This solves the equivalent problem of finding set $A$.


Now, to solve the original problem.

(I originally thought the $00\dots00^{\text{th}}$ coordinate was for double error detection, and was wondering why I needed that in a single error correction code. I was completely wrong.)

Given a vertex, if it is one of the picked vertices, change the $00\dots00^{\text{th}}$ coordinate, and you will get another picked vertex.

This is equivalent to prepending a new bit, $b$, for each bit array within the set $A$ that we derived earlier, thus making all bit arrays have length $r$.

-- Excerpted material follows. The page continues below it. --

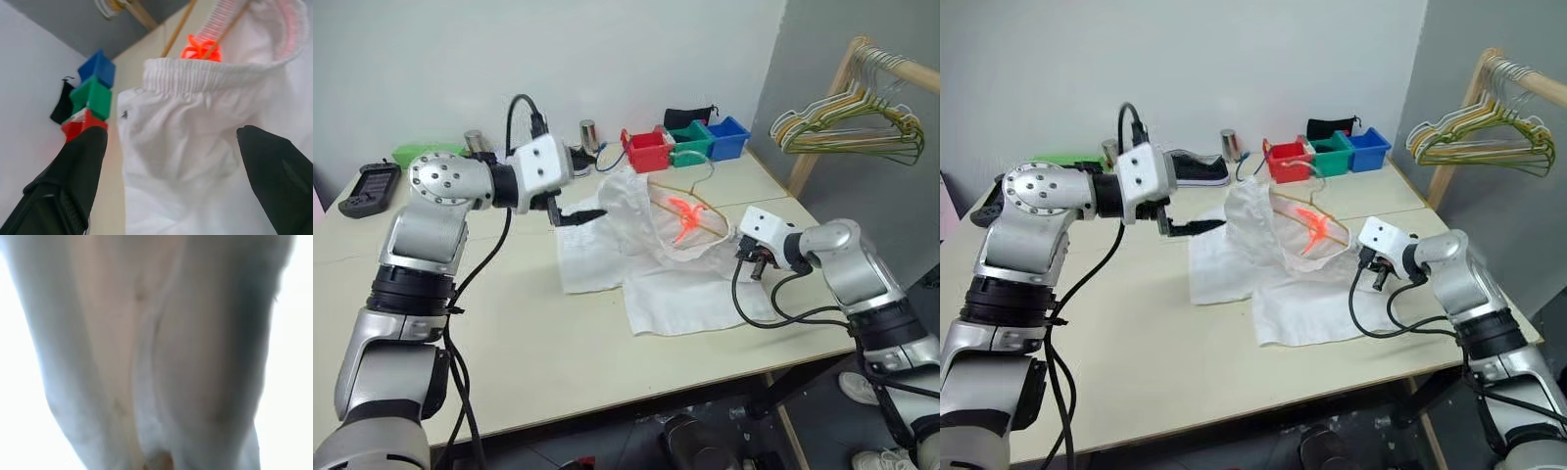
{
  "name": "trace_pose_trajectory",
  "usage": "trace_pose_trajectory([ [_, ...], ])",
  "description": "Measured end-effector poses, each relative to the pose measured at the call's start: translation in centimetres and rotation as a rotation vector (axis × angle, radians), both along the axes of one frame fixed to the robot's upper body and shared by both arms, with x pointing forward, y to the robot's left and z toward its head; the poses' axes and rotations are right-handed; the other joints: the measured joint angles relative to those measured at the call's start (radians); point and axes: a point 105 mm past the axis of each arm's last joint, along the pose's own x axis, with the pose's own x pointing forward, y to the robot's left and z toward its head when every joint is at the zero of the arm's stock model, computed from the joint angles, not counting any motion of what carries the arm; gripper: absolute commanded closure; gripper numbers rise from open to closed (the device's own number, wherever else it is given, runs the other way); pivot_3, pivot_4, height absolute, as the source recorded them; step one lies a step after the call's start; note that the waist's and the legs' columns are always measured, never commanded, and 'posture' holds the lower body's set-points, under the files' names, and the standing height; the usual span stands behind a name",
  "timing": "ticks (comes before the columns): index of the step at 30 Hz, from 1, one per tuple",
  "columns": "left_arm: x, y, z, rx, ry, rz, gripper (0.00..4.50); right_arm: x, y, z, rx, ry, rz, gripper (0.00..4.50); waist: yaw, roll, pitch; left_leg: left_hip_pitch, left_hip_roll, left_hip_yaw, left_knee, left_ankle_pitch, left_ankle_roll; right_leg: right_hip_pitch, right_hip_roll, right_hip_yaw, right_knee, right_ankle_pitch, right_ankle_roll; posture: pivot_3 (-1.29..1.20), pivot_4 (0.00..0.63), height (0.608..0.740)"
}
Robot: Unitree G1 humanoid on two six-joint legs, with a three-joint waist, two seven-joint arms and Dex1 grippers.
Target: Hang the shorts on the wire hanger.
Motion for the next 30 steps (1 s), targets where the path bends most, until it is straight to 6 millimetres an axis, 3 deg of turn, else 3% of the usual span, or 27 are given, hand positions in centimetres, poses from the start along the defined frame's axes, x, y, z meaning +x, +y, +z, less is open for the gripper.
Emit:
trace_pose_trajectory([
  [3, 0.1, -0.8, -0.2, -0.102, 0.031, 0.005, 0.01, -1.4, -0.2, -0.6, 0.115, 0.05, -0.131, 4.5, -0.001, 0.001, -0.002, 0.0, 0.0, 0.0, 0.0, 0.0, 0.0, 0.0, 0.0, 0.0, -0.001, 0.0, 0.0, -0.33, 0.001, 0.74],
  [8, -1.3, -5.1, -1.5, -0.271, 0.136, -0.097, 0.01, -4.4, -0.7, -1.8, 0.325, 0.146, -0.416, 4.5, -0.003, 0.001, -0.003, -0.001, 0.0, 0.0, 0.0, 0.0, 0.0, 0.0, 0.0, 0.001, -0.001, 0.0, 0.001, -0.37, 0.008, 0.74],
  [15, -2.7, -10.0, -1.5, -0.382, 0.205, -0.216, 0.01, -7.4, -2.9, -2.7, 0.4, 0.19, -0.708, 4.5, -0.032, 0.009, -0.011, 0.0, -0.001, 0.001, 0.0, 0.0, 0.0, 0.003, 0.0, 0.002, -0.006, 0.002, 0.003, -0.43, 0.016, 0.74],
  [20, -3.1, -14.4, 0.1, -0.444, 0.176, -0.311, 0.01, -7.1, -6.5, -1.6, 0.339, 0.042, -0.919, 4.5, -0.063, 0.011, -0.013, -0.001, -0.002, 0.003, 0.0, 0.0, 0.0, 0.004, 0.0, 0.005, -0.01, 0.002, 0.004, -0.45, 0.016, 0.74],
  [25, -1.2, -17.0, 0.3, -0.533, 0.143, -0.248, 0.01, -6.0, -9.1, 0.3, 0.307, -0.13, -1.064, 4.5, -0.116, 0.015, -0.016, -0.002, -0.002, 0.003, -0.003, 0.0, 0.0, 0.005, 0.0, 0.005, -0.016, 0.002, 0.005, -0.48, 0.016, 0.74],
  [30, -0.8, -19.3, 0.8, -0.579, 0.121, -0.26, 0.01, -5.1, -11.1, 1.5, 0.367, -0.2, -1.215, 4.5, -0.16, 0.015, -0.016, -0.001, -0.002, 0.004, -0.006, 0.0, 0.0, 0.005, 0.0, 0.005, -0.018, 0.002, 0.005, -0.48, 0.014, 0.74],
])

Arbitrarily let bit $b = 0$. Define $A_{new} = \{b\ x_1\dots x_{r-1}\ |\ x \in A\}$.

Let $B = \{\neg b\ x_1\dots x_{r-1}\ |\ x \in A\}$, so all bit arrays are same as $A_{new}$, except for every array, the $b$ bit is flipped.

This fits well with Misha's explanation that bit arrays from $A_{new}$ and $B$ are nearly-identical, because the only difference is the flipped bit $b$.

the $00\dots00^{\text{th}}$ coordinate of a vertex [...] is the "free" coordinate where we pick a vertex with $0$ and also pick a nearly-identical vertex with $1$.

This solves the original problem, such that the $2^r/r$ bit arrays are in sets $A_{new}$ and $B$.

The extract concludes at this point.